The political obstacles are also formidable. Still reeling from their inability to pass federal voting rights legislation, many Democrats are suspicious of Republicans’ motives. It’s entirely possible that Democrats will decide it’s better to do nothing, because passing a bipartisan bill to enact the Electoral Count Act would allow Mitch McConnell, the minority leader of the Republican Senate, portrayed as the savior of American democracy.
Representative Zoe Lofgren, a California Democrat who heads the Committee on House Administration, has been working with Representative Liz Cheney, the Republican from Wyoming, on a bipartisan house law. But she stressed that their ambitions are quite limited.
“We have made it clear that this is not a replacement for the voting rights law,” Lofgren told us. “The fact that the Senate failed to do so should not be an excuse for not doing something modest.”
What to read tonight?
Jill Biden, the first lady, told community college leaders that her effort to provide two years of free community college is not in Democrats’ social spending bill, Katie Rogers reports.
Republican campaigns have their attacks on Dr.
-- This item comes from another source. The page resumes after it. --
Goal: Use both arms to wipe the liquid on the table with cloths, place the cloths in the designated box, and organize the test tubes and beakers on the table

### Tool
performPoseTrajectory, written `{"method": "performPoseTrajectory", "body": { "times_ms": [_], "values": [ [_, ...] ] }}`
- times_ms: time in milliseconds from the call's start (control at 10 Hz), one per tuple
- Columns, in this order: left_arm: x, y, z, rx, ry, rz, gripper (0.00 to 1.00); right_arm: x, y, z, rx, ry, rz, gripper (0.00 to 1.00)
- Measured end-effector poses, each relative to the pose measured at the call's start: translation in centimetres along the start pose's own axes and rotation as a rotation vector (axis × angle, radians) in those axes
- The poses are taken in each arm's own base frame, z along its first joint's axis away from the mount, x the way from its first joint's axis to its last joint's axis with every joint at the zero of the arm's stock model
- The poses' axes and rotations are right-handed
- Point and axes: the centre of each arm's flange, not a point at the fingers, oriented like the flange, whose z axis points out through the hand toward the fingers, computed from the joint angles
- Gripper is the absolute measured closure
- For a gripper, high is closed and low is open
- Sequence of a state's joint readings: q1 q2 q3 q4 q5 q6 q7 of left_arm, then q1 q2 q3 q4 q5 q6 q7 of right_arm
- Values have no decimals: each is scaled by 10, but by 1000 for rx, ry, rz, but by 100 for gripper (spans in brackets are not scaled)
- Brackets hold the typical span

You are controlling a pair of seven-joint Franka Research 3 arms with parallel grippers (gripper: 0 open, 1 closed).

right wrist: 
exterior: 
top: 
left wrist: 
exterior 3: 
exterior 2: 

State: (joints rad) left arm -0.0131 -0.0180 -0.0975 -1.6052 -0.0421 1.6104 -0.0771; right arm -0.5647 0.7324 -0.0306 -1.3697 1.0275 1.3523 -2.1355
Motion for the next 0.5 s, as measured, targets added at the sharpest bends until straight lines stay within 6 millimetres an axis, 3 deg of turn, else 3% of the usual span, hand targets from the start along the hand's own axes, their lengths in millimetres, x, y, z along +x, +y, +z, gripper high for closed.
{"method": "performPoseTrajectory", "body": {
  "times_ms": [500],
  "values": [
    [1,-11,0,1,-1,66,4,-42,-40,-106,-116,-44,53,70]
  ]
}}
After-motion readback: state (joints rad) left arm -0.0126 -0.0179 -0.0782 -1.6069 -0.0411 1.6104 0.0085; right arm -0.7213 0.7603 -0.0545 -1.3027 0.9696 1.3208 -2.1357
Anthony S. Fauci intensified, a trend Sheryl Gay Stolberg described as representative of “the deep schism in the country, distrust of government and a brewing populist grudge against the elites, all exacerbated by the pandemic.”
Peter Thiel is stepping down from the board of Meta, according to parent company Facebook. Ryan Mac and Mike Isaac learn that Thiel, who has become one of the Republican Party’s biggest backers, wants to focus his energies on the midterms instead.
Chief Justice John G. Roberts joined the three Liberal members’ dissent against a Supreme Court order to restore an Alabama congressional map. A lower court had ruled that the card violated the Voting Rights Act, reports Adam Liptak.
STATES
Voting right push goes local
Arizona, as we have noted, has become a hotly contested battleground, and the two parties have continually clashed over the rules governing how elections can and should be conducted. Just last week, the Republican speaker of the State House spat in a bill that would have allowed lawmakers to reject election results it didn’t like.
A new voting initiative led by Arizonans for Fair Elections, a not-for-profit advocacy group, would do the opposite: expand voter registration, expand early voting, and guard against partisan purges of voter rolls, along with a host of other changes that groups on the left have. long wanted.
It would essentially overturn an existing law that had been litigated all the way to the Supreme Court last year, resulting in a 6-3 decision in favor of the Republican Attorney General. Arizonans for Fair Elections expects to announce its plans on Tuesday.
The move comes at a time of frustration for voting attorneys, whose push for legislation to implement similar changes at the federal level has hit a wall of Republican opposition.
Will the local approach do better? A citizens’ initiative passed in 2000 created Arizona’s Independent Commission for Realignment, so there’s a precedent. To get on the ballot this year, the group must collect 237,645 valid signatures by July 7.
“Our legislature has spent years trying to eliminate voting rights,” said Joel Edman, a spokesperson for the initiative. “We are at an important moment for our democracy.”